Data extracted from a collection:
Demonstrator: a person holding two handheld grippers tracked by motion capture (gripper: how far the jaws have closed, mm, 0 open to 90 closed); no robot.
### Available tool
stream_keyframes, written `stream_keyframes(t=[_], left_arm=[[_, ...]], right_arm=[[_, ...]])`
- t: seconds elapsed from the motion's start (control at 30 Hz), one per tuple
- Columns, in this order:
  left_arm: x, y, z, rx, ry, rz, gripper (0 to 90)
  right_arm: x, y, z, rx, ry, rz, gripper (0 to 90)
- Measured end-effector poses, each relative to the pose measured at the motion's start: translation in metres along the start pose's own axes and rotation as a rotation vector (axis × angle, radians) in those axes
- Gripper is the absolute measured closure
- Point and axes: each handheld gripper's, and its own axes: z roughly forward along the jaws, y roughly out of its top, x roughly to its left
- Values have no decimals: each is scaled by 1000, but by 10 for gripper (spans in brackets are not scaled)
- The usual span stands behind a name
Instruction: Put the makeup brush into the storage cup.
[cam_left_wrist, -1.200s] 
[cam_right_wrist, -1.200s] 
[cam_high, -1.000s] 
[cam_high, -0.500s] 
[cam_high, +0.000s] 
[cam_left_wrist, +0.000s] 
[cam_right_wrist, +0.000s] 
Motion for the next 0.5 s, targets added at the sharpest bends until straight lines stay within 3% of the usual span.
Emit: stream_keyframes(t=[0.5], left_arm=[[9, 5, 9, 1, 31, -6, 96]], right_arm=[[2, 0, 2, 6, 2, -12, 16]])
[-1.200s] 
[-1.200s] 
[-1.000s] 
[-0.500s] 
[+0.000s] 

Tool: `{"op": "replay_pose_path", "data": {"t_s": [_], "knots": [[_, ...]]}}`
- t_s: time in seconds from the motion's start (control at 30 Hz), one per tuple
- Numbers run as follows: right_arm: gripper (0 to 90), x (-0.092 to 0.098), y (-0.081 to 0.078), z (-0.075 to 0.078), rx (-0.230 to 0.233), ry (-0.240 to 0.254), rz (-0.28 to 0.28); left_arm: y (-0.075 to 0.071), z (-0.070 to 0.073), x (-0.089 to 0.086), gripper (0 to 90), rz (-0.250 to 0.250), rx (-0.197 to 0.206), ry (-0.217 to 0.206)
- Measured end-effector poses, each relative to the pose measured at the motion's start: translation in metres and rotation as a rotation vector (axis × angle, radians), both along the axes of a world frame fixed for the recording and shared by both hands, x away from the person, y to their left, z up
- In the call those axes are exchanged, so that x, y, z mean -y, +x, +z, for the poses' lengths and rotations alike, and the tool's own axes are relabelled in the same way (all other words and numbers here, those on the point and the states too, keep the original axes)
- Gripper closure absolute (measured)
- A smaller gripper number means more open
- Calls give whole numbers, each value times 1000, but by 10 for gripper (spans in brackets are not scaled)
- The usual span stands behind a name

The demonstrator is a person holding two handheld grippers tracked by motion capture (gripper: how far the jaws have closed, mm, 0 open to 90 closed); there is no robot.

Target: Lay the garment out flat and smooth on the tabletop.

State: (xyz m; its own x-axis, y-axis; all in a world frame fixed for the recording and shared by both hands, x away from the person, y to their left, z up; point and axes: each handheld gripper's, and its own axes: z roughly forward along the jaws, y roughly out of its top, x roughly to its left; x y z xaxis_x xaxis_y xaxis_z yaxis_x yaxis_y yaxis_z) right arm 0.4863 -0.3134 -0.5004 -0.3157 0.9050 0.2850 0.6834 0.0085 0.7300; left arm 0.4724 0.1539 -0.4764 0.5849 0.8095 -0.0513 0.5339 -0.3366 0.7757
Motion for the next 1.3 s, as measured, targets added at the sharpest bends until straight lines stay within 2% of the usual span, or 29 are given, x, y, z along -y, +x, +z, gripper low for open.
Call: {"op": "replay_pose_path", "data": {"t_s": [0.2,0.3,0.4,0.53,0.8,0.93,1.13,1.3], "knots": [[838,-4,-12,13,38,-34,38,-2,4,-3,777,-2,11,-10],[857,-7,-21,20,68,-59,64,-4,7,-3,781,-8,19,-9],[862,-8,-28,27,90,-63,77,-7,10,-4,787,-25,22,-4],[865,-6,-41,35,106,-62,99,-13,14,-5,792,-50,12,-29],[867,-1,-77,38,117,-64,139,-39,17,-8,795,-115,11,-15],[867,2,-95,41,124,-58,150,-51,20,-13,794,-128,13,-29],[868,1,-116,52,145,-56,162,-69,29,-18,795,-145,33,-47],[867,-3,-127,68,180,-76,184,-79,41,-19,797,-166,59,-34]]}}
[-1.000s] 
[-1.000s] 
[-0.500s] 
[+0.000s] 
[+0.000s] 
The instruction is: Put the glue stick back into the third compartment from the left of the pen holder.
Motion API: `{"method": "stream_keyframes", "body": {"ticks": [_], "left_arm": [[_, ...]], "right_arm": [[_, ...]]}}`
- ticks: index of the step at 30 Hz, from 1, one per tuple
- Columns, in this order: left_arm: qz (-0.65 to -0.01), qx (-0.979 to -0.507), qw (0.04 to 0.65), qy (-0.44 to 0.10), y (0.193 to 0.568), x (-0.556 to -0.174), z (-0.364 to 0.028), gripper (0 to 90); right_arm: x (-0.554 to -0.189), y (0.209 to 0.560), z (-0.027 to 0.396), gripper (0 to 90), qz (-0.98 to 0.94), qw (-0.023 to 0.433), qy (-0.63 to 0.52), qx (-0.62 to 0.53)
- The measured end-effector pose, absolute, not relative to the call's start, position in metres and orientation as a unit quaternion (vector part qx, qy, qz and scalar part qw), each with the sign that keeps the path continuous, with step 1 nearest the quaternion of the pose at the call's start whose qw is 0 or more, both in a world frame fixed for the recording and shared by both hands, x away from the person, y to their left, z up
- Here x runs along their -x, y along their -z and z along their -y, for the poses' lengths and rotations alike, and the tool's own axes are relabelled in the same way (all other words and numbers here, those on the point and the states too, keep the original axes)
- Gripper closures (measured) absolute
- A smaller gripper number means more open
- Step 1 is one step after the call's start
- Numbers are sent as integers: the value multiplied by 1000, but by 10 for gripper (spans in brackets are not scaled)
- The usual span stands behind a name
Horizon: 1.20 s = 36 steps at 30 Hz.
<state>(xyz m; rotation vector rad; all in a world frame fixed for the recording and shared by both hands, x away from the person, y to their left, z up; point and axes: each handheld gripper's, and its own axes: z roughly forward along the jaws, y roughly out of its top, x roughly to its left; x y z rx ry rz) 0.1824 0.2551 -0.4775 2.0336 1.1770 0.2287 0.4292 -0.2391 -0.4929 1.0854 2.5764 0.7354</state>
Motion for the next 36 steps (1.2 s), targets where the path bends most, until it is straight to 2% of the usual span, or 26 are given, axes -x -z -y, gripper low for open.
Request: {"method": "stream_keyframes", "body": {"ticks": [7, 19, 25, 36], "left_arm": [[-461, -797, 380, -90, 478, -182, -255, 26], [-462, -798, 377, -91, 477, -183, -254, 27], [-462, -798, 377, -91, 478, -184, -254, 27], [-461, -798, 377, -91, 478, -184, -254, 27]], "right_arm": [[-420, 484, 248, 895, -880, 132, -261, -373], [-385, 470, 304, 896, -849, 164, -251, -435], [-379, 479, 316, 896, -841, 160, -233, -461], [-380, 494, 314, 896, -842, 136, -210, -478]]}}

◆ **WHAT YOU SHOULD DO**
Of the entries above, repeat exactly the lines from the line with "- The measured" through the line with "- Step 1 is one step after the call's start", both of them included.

◆ **REPLY**
- The measured end-effector pose, absolute, not relative to the call's start, position in metres and orientation as a unit quaternion (vector part qx, qy, qz and scalar part qw), each with the sign that keeps the path continuous, with step 1 nearest the quaternion of the pose at the call's start whose qw is 0 or more, both in a world frame fixed for the recording and shared by both hands, x away from the person, y to their left, z up
- Here x runs along their -x, y along their -z and z along their -y, for the poses' lengths and rotations alike, and the tool's own axes are relabelled in the same way (all other words and numbers here, those on the point and the states too, keep the original axes)
- Gripper closures (measured) absolute
- A smaller gripper number means more open
- Step 1 is one step after the call's start

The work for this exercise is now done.